Problem statement.
Search the data for the word "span" and copy every line where it occurs.
Source data below:
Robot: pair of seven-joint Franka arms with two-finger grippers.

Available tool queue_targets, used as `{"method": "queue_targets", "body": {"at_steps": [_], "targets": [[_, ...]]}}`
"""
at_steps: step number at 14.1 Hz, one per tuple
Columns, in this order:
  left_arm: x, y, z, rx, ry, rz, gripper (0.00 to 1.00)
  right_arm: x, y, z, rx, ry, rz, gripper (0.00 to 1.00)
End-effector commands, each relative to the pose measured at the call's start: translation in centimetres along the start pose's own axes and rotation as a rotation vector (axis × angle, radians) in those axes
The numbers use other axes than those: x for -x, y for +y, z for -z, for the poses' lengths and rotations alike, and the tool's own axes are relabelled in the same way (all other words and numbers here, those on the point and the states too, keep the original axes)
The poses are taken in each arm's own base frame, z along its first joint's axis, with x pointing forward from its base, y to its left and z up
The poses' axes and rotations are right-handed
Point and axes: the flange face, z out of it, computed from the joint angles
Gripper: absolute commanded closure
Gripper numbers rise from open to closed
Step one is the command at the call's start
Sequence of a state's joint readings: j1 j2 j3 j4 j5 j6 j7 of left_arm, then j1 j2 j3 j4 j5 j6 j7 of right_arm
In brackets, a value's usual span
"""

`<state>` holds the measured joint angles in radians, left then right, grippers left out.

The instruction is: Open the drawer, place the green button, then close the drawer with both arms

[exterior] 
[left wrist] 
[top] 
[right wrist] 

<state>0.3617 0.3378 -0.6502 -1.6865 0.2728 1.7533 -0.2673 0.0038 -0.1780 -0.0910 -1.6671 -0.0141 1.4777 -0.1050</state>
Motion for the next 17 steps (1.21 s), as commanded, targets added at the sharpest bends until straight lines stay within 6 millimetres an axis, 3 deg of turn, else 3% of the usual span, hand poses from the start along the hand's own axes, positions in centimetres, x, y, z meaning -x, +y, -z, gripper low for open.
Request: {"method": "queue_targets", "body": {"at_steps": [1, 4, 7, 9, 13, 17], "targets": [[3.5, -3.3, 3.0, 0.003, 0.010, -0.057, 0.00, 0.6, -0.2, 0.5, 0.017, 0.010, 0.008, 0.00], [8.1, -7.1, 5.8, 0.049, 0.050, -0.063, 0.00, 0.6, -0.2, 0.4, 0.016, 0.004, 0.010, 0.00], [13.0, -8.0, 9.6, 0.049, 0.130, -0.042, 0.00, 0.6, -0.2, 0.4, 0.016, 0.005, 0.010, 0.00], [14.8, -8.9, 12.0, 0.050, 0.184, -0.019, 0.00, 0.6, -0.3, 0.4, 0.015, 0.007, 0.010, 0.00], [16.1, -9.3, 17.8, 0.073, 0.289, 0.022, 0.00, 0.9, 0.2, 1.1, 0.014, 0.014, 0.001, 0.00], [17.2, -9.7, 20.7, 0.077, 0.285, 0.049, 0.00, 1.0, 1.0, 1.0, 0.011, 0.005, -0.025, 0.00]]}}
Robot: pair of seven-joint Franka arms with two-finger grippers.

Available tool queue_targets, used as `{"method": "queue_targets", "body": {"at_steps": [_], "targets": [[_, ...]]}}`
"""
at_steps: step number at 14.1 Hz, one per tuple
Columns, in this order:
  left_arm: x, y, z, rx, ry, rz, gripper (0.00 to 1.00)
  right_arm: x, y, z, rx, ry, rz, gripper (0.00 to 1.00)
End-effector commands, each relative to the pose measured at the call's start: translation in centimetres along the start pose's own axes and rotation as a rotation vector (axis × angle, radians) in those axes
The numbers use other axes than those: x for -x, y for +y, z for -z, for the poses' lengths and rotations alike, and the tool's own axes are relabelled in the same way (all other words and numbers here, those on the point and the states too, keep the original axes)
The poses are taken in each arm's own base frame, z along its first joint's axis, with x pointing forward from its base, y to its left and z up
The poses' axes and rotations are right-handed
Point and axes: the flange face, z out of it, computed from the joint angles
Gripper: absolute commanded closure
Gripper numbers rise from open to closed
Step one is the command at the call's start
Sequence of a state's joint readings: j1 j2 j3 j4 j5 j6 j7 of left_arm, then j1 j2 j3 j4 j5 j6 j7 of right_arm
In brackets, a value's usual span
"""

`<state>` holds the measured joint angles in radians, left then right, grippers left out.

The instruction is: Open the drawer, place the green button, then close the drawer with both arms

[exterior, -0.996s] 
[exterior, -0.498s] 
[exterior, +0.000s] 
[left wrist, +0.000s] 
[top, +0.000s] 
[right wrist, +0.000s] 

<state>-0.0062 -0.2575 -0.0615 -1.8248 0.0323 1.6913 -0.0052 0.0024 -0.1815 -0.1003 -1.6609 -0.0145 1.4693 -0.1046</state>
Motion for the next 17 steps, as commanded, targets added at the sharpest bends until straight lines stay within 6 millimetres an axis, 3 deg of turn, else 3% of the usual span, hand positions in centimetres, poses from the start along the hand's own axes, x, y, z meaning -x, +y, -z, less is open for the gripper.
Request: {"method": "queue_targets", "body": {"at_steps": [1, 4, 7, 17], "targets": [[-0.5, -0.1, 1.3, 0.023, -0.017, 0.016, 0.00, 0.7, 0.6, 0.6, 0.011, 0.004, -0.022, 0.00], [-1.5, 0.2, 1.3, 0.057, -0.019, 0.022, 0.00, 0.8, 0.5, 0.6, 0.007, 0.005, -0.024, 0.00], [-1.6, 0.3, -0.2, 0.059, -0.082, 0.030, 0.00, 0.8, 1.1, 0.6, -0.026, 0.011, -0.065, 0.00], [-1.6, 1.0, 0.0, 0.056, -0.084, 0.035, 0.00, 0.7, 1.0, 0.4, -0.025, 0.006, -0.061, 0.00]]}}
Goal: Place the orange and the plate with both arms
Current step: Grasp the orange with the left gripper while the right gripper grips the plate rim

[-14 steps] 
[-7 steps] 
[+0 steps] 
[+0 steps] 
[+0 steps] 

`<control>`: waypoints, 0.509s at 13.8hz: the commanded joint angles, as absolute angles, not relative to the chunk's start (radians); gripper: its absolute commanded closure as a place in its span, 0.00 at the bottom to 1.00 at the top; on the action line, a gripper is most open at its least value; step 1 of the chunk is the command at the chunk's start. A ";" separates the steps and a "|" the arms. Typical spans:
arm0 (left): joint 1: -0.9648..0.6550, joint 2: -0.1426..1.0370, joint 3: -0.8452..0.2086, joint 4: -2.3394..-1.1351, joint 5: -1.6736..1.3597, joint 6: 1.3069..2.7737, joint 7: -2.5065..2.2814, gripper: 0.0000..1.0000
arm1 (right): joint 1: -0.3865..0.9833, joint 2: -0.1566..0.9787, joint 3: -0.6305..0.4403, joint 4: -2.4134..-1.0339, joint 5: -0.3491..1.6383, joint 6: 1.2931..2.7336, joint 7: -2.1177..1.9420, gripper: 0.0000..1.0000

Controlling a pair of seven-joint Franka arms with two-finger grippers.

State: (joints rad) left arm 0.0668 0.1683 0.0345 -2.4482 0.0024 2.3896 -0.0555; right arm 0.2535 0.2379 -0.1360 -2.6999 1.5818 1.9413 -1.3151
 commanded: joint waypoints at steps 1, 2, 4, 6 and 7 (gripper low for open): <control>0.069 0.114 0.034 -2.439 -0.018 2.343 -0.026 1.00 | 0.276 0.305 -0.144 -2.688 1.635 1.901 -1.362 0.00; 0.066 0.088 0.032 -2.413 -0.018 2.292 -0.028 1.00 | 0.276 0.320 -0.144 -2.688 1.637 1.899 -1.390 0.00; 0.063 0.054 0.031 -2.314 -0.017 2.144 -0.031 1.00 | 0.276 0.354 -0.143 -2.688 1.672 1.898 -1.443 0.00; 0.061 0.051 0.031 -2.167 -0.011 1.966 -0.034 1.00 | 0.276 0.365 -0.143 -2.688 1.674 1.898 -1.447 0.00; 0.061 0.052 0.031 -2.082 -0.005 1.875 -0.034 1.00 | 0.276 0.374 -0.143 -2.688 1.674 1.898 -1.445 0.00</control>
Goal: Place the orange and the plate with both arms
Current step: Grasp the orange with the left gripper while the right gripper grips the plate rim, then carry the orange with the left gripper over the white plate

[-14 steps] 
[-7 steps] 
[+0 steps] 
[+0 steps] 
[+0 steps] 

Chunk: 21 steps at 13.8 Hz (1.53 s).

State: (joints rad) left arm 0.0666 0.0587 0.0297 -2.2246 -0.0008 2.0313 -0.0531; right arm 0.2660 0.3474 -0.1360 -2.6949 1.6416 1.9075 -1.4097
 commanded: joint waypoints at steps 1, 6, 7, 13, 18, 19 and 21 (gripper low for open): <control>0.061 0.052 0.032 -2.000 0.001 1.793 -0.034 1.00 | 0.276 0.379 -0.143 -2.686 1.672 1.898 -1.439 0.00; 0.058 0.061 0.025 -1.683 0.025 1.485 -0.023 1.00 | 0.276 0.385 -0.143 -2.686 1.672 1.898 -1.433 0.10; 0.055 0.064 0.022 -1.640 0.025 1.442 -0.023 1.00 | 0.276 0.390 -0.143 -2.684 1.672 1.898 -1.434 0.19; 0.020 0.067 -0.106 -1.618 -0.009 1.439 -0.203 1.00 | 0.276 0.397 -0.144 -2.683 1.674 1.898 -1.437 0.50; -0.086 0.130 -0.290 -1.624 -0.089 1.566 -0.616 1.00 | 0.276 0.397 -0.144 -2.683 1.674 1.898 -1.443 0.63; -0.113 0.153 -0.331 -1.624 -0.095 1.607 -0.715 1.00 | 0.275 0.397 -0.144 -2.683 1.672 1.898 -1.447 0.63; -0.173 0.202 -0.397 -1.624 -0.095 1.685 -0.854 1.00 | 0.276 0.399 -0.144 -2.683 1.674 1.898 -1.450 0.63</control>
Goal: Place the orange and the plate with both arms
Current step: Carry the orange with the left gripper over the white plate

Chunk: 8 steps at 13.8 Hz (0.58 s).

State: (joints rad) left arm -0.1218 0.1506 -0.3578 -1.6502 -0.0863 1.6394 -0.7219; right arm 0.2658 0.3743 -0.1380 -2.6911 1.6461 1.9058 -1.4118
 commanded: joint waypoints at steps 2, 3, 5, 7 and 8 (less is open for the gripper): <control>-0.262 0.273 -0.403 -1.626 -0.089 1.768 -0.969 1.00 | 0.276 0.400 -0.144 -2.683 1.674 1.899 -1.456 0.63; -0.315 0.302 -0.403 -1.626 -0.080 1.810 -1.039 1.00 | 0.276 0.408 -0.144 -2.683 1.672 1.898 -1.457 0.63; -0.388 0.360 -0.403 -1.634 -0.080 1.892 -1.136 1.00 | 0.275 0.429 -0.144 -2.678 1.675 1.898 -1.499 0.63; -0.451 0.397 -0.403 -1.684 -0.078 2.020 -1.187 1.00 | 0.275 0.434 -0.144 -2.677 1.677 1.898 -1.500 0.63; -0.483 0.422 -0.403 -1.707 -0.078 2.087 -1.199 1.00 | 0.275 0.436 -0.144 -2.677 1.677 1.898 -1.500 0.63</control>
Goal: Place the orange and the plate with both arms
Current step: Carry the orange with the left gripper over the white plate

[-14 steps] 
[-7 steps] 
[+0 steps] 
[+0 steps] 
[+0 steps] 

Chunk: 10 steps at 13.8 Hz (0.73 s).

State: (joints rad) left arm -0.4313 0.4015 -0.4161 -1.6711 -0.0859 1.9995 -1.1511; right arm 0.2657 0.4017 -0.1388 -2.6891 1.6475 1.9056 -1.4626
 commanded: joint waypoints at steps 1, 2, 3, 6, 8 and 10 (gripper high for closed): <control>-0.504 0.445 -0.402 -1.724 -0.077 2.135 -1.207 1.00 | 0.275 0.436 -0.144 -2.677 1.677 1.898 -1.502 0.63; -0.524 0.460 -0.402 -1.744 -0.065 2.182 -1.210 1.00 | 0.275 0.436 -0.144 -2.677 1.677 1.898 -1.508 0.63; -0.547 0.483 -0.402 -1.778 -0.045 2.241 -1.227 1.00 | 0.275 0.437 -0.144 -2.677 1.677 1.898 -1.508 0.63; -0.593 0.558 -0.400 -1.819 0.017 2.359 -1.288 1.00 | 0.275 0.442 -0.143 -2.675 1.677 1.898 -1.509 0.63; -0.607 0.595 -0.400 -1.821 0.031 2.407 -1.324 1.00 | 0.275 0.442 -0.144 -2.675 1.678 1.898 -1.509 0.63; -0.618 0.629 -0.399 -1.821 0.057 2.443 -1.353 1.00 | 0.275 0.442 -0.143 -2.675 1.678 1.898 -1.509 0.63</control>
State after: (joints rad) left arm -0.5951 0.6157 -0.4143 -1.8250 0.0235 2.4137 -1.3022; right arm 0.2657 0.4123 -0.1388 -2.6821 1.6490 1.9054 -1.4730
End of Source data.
Answer space.
In brackets, a value's usual span
Motion for the next 17 steps (1.21 s), as commanded, targets added at the sharpest bends until straight lines stay within 6 millimetres an axis, 3 deg of turn, else 3% of the usual span, hand poses from the start along the hand's own axes, positions in centimetres, x, y, z meaning -x, +y, -z, gripper low for open.
In brackets, a value's usual span
Motion for the next 17 steps, as commanded, targets added at the sharpest bends until straight lines stay within 6 millimetres an axis, 3 deg of turn, else 3% of the usual span, hand positions in centimetres, poses from the start along the hand's own axes, x, y, z meaning -x, +y, -z, less is open for the gripper.
`<control>`: waypoints, 0.509s at 13.8hz: the commanded joint angles, as absolute angles, not relative to the chunk's start (radians); gripper: its absolute commanded closure as a place in its span, 0.00 at the bottom to 1.00 at the top; on the action line, a gripper is most open at its least value; step 1 of the chunk is the command at the chunk's start. A ";" separates the steps and a "|" the arms. Typical spans:

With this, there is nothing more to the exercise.